Experts warn continued evolution of virus in animals followed by transmission to humans ‘poses significant long-term risk to public health’
Coronavirus can infect a wide range of species including cats, dogs, mink and other domesticated species, experts from the University of Minnesota said.
In an editorial for the journal
Virulence, they warned that continued evolution of the virus in animals followed by transmission to humans "poses a significant long-term risk to public health".
"It is not unthinkable that vaccination or a cull of some domesticated animal species might be necessary to curb the spread of the infection," they wrote.

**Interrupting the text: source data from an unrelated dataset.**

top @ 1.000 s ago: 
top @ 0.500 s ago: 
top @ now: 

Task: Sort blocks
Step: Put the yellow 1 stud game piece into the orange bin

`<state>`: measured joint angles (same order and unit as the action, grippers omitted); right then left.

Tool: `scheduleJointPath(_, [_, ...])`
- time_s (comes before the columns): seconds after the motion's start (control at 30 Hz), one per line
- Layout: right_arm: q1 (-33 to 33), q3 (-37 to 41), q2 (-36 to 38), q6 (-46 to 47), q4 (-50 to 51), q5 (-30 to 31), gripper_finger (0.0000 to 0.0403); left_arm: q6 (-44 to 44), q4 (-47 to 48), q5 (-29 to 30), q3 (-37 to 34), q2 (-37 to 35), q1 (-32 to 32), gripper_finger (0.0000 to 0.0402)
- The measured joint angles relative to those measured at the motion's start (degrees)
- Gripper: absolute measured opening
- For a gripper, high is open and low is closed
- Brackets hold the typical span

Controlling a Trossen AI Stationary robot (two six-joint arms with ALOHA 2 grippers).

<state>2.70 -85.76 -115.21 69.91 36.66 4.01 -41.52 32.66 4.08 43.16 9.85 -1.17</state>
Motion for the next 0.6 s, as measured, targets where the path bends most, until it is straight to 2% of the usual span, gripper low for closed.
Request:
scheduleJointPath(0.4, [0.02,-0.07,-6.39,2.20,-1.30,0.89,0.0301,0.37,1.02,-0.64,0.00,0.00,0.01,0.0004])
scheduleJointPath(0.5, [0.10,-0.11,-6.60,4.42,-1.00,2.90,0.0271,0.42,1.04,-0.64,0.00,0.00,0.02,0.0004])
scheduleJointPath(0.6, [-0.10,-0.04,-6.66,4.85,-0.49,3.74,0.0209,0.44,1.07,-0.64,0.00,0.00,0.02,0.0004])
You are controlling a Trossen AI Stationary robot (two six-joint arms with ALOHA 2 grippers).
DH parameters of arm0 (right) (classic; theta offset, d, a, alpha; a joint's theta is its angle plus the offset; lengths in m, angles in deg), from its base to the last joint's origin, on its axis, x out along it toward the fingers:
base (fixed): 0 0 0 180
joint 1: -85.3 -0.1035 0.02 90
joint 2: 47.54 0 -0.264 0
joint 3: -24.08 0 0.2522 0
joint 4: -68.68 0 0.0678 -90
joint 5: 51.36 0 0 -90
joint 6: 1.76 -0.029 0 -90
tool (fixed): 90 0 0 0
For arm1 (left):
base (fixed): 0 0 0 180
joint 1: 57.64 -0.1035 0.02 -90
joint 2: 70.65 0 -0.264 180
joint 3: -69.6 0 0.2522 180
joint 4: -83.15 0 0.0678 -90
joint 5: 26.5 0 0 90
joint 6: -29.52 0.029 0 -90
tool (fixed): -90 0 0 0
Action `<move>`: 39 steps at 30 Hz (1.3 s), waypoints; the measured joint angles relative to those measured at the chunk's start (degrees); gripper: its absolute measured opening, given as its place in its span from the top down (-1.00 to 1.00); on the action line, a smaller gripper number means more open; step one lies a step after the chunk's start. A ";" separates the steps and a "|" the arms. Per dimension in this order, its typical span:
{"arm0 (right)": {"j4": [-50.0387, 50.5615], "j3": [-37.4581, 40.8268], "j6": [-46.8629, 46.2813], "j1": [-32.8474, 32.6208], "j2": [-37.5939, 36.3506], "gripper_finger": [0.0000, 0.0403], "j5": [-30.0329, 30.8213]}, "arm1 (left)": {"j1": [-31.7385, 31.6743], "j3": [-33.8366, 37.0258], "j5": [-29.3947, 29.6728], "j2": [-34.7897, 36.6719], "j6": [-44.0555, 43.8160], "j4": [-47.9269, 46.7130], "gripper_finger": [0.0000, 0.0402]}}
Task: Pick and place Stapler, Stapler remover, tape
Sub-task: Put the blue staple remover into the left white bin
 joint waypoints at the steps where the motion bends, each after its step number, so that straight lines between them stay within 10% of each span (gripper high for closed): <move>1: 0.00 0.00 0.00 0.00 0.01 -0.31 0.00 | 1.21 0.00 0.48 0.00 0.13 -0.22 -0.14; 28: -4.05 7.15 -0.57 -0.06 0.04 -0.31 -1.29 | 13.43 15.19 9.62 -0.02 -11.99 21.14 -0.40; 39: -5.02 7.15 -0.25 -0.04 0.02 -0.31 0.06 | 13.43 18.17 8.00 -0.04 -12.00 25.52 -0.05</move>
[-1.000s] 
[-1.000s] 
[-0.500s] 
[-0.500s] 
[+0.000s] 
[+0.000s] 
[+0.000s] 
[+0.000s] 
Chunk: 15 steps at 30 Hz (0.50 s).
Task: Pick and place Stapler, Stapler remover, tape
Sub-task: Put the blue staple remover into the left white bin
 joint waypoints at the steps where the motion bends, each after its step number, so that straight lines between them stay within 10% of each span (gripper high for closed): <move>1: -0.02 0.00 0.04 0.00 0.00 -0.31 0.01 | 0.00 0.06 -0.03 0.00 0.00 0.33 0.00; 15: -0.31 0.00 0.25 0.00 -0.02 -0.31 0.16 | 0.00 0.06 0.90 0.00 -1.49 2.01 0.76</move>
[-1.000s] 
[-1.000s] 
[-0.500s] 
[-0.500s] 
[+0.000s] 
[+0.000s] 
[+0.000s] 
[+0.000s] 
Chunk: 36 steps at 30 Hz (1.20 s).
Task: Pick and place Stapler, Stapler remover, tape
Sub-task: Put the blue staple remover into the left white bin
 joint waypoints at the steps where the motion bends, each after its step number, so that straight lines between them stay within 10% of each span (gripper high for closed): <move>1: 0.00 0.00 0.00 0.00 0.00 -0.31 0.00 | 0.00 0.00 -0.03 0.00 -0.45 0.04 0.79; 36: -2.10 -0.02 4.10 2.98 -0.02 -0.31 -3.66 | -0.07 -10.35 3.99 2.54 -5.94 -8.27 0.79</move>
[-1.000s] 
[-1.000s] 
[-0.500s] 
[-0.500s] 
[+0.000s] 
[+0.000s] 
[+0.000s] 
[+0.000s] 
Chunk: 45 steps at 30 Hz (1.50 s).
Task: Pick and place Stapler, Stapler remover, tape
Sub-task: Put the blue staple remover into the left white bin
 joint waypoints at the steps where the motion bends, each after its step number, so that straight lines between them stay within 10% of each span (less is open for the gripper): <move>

Denmark's government culled millions of animals after it emerged hundreds of Covid-19 cases in the country were linked with virus variants.
Kevin Tyler, editor-in-chief of
Virulence, said: "Cats are asymptomatic but they are infected by it and they can infect humans with it.
"The risk is that, as long as there are these reservoirs, that it starts to pass from animal to animal, and then starts to evolve animal-specific strains, but then they spill back into the human population and you end up essentially with a new virus which is related which causes the whole thing all over again."
The scientists wrote: "Continued virus evolution in reservoir animal hosts, followed by spillback events into susceptible human hosts, poses a significant long-term risk to public health".
"SARS-CoV-2 can infect a wide range of host species, including cats, dogs, and other wild and domesticated species and, hence, vaccination or culling of domesticated animals might be required to halt further virus evolution and spillback events.
"While the vaccination campaigns against SARS-CoV-2/ Covid-19 are being rolled out worldwide, new virus variants are likely to continue to evolve that have the potential to sweep through the human population."
They said that more transmissible virus strains require more people to be vaccinated to keep viruses under control.
"Vaccination against a viral pathogen with such high prevalence globally is without precedent and we, therefore, have found ourselves in uncharted waters," they wrote.
The scientists called on governments to consider cat culls as a way to reduce the evolution and spread of new Covid-19 variants.